Wade et sa femme se sont retenus d’acheter une maison à Hawaï, craignant que les perspectives incertaines de sa pratique rendent l’emprunt de «l’argent fictif» nécessaire pour acheter une maison trop risqué. Avant son départ, la maison que lui et sa femme louaient aurait coûté environ 1,7 million de dollars à acheter, estime-t-il.
Alors que la Réserve fédérale américaine augmente les taux d’intérêt pour lutter contre l’inflation, la hausse des taux hypothécaires fait grimper les coûts de gestion des hypothèques importantes nécessaires pour les maisons chères de l’État. Le taux moyen d’un prêt hypothécaire conventionnel à taux fixe de 30 ans a augmenté de plus de deux points de pourcentage depuis l’été dernier, dépassant récemment les 5 %, selon l’Université d’Hawaï. Beall affirme que des taux plus élevés commencent à ralentir l’activité dans les segments moyen et bas du marché, certains vendeurs étant contraints de réduire leurs prix.
Malgré la situation économique difficile, certains réalisent encore le rêve de posséder une maison dans le 50e État. En novembre, Hutchens et sa femme ont finalement trouvé une propriété à Hawaii Kai, à vendre pour 1,05 million de dollars.
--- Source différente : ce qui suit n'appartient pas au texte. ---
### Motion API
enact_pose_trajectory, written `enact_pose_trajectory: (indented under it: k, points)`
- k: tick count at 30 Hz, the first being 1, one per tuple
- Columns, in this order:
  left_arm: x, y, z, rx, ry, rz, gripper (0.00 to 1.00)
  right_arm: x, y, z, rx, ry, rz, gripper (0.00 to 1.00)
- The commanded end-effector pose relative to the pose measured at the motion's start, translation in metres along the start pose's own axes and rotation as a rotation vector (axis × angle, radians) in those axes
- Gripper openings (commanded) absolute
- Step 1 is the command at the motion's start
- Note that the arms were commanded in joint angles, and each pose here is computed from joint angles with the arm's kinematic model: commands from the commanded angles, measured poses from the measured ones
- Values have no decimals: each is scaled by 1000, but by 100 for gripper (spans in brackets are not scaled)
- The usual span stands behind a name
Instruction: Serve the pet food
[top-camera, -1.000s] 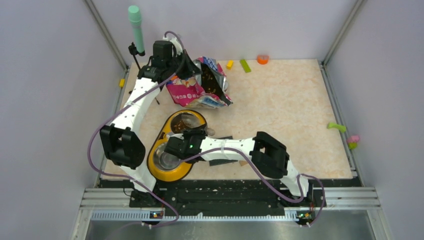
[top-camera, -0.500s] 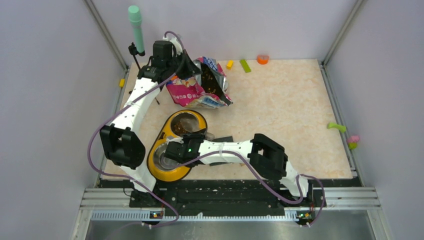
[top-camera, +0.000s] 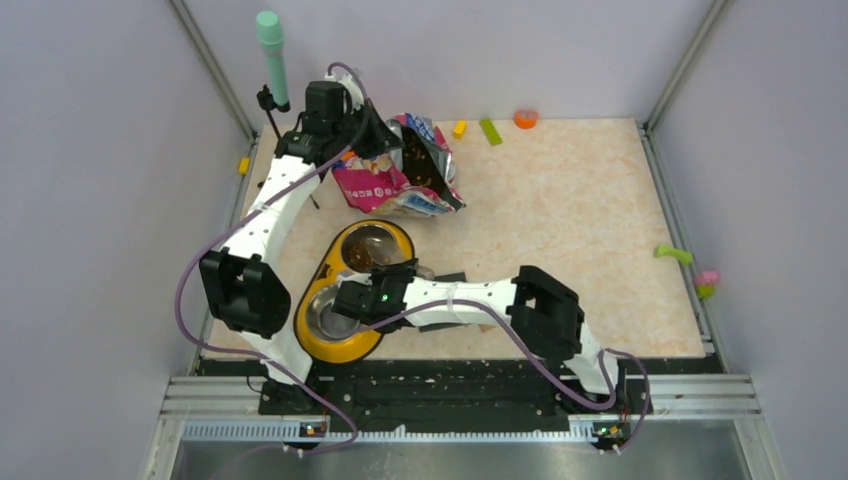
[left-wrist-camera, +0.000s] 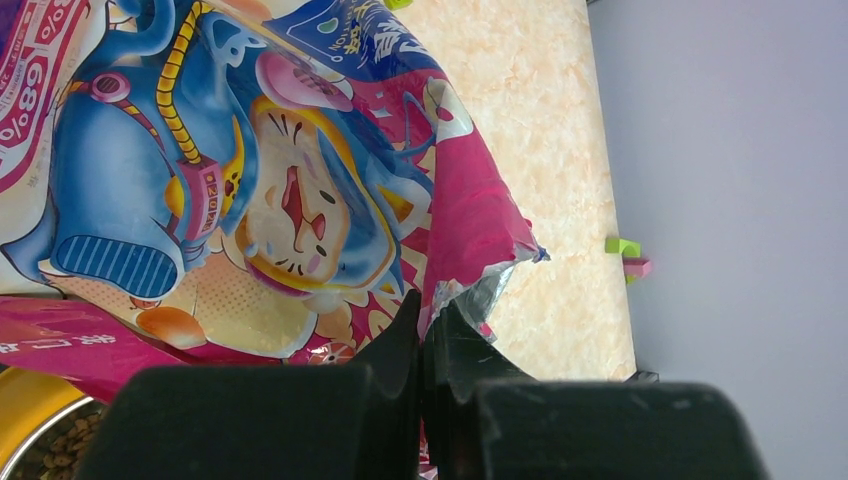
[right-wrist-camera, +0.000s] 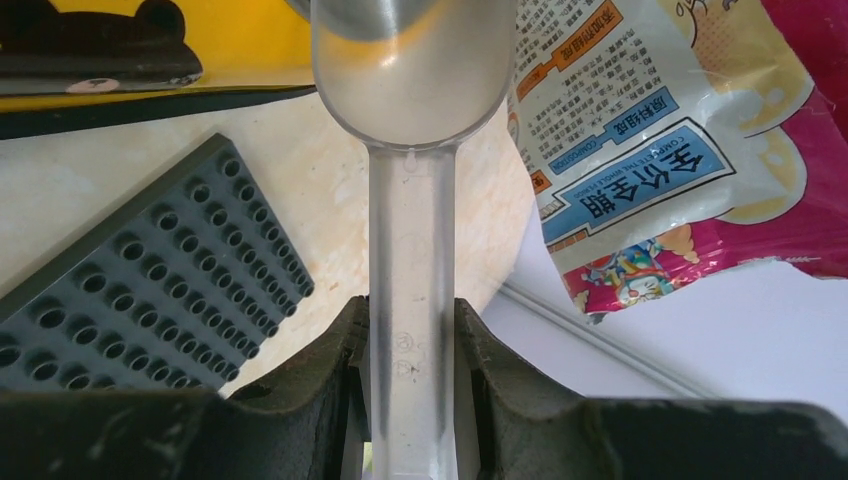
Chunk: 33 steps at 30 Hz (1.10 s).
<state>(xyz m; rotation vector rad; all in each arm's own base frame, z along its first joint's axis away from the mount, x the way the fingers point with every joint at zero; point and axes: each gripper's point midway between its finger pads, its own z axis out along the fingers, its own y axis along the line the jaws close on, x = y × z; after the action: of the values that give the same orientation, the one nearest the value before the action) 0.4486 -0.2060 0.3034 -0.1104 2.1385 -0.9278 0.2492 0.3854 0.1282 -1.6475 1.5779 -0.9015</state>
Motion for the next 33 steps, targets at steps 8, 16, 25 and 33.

Le couple a offert près de 20% de plus que le prix demandé – même alors, leur offre n’a été acceptée que parce qu’un plus offrant s’est retiré.
Pour d’autres, le rêve est abandonné. Maintenant résigné à vivre au-dessus de la maison de ses parents, Lai Hipp dit qu’il envisage toujours de partir dans les moments les plus faibles. « Mes parents sont à la retraite et vieillissent maintenant, alors [the situation] devrait devenir vraiment mauvais », dit-il. « Mais, quand même, hier soir, je me suis retrouvé à chercher sur Google : comment transférer mon [pharmacist] licence au Royaume-Uni.